Page Tree:

Child pages
  • Functional Definition of Collection Interoperability

This wiki space contains archival documentation of Project Bamboo, April 2008 - March 2013.

Skip to end of metadata
Go to start of metadata

Initial rough draft 11 Nov 2010. Reformatted 15 Nov 2010

Functional Definition of Collection Interoperability

This outline describes collection interoperability in terms of the functionality it supports. The outline also suggests objectives against which, as the Bamboo technical infrastructure is realized over time, we can assess the degree to which it supports collection interoperability.

As the top level of the outline 3 functions (Aggregation, Interaction with Distributed Collections & Content, and*Enrichment of Surrogates, Enrichment of Objects, Creation of New Derivatives{})* describing degrees of Collection Interoperability are identified and 2 functions (Mediation / Remediation and Object Integrity / Versioning) defining high-level classes of potential Collection Interoperability services are described. Each of these areas of functionality have prerequisites, e.g., additional lower-level functionality, services and standard/protocol implementation.See also the Europeana Data Model Primer ( for an interesting implementation that touches on a number of these kinds of issues.

1. Aggregation

Collections and items maintained in disparate and separately managed repositories will be gathered together into new Bamboo-specific arrangements and/or aggregations with which scholars can interact and over which scholarly services can be implemented. There are various classes of use cases here, each involving different degrees of aggregation, i.e., implying variously the aggregation of at least 3 different classes of aggregate:

  • Harvested Proxies: Metadata and/or other kinds of resource surrogates -- e.g., for new search and discovery services, etc. Users/services interact with these proxies which include links to distributed resources and collections held in external repositories.
  • Harvested Content: Copies of collections and/or items are gathered into Bamboo "owned" work spaces in order to support more sophisticated use cases that require access to content in aggregate.
  • Virtually Aggregated: the objects, collections and/or items remain distributed but are made to appear to user/service to be part of or contained within a locally Bamboo-defined cohesive collection made available through a single, consistent interface; a just-in-time model that supports more sophisticated services and use cases that require access to content in aggregate, but only at specific points in work flows (i.e., not all the time).

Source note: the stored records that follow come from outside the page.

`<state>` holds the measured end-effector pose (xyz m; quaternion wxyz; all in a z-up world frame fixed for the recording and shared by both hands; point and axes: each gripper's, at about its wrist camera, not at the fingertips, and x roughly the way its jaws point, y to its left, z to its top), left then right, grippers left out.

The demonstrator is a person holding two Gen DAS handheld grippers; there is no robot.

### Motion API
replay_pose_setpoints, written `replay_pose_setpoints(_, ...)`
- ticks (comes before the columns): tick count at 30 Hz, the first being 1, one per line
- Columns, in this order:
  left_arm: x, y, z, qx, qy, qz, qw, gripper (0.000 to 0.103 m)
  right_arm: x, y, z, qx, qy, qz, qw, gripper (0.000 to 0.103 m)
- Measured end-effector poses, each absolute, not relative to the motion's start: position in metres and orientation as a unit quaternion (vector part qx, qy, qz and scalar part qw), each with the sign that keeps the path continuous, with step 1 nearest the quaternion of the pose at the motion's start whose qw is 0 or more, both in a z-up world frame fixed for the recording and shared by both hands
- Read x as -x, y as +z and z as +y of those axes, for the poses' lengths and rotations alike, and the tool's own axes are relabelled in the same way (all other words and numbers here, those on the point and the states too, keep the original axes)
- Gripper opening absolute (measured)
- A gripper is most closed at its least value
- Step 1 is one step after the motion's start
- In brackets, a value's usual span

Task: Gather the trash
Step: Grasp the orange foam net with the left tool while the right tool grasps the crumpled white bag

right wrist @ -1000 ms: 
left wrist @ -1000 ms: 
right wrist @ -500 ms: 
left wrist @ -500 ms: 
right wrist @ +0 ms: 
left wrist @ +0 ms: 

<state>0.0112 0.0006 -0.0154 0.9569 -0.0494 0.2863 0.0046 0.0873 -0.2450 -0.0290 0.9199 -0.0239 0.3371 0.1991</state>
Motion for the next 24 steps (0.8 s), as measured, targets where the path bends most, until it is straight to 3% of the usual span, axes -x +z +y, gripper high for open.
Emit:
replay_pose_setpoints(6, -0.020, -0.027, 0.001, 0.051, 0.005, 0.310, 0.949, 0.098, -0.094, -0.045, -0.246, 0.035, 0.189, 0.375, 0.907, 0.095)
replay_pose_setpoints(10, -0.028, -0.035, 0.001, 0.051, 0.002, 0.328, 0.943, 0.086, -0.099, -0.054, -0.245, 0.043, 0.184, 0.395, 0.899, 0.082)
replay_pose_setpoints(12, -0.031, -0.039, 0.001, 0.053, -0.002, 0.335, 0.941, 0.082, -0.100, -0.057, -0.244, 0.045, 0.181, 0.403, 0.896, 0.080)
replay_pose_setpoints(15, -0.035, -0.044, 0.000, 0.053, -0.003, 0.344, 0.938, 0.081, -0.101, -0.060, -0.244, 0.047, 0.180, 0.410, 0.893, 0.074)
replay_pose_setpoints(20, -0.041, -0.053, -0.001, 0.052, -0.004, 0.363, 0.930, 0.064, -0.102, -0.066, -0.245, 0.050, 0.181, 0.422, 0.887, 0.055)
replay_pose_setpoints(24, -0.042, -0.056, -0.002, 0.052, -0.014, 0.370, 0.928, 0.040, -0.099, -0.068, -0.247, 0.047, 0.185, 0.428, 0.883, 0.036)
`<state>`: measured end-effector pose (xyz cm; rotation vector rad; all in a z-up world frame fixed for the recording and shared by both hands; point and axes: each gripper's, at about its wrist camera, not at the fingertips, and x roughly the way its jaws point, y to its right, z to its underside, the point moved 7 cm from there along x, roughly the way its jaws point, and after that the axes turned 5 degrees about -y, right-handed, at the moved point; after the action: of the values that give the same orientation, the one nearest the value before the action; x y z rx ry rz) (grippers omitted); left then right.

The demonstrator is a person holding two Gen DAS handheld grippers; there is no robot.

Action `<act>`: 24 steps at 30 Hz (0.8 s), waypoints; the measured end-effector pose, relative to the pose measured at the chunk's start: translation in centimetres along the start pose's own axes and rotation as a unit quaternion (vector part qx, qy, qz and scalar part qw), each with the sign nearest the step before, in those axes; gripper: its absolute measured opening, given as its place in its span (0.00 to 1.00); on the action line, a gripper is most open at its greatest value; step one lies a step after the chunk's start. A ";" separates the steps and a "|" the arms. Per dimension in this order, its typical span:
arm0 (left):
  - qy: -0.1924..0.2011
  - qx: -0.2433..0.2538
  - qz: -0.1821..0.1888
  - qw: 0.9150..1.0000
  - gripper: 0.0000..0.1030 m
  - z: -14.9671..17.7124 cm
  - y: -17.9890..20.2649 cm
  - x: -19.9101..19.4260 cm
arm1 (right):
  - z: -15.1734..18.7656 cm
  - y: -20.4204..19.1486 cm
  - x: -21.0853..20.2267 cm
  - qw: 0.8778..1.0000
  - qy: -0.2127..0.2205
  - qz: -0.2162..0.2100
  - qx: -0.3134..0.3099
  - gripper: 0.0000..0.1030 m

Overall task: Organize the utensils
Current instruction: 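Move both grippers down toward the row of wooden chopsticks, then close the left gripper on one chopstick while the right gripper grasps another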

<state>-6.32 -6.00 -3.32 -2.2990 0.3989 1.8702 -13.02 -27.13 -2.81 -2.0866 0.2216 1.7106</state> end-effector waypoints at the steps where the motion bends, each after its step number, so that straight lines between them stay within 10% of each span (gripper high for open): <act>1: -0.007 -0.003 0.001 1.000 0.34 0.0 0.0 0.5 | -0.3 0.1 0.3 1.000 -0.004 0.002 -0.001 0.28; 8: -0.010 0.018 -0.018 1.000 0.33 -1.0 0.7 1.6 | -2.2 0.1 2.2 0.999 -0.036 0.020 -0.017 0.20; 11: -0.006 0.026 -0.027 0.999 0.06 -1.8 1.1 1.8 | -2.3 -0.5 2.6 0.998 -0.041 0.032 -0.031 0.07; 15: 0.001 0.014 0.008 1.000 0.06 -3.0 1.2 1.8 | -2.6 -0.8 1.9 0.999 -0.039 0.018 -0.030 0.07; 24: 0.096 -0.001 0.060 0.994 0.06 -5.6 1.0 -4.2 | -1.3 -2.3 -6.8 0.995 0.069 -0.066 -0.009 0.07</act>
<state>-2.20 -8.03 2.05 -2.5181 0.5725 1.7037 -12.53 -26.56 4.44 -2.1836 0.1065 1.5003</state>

Aggregation functionality in turn depends on underlying functionality and adherence to standards:

1.1. Identifiers

Source (collection, repository) identifiers are essential to support initial harvesting of metadata and/or content objects, or to support maintained connections to content maintained remotely. Abstract collection or repository identifiers can be useful, as keys to human readable collection descriptions, but URLs by which to access collection/repository dissemination services will be essential (e.g., OAI provider baseURLs, RSS URLs, etc.).

Metadata record and item object identifiers will be required for harvesting materials for aggregations and to enable de-duplication, versioning, etc. When harvesting metadata and/or items, these identifiers can be local and opaque, though for compatibility with linked data, HTTP based URIs are preferred. However, when creating virtual aggregations of distributed content persistent HTTP URIs that de-reference to representations of resources will be essential (e.g., DOIs, Handles, OpenURLs, etc.).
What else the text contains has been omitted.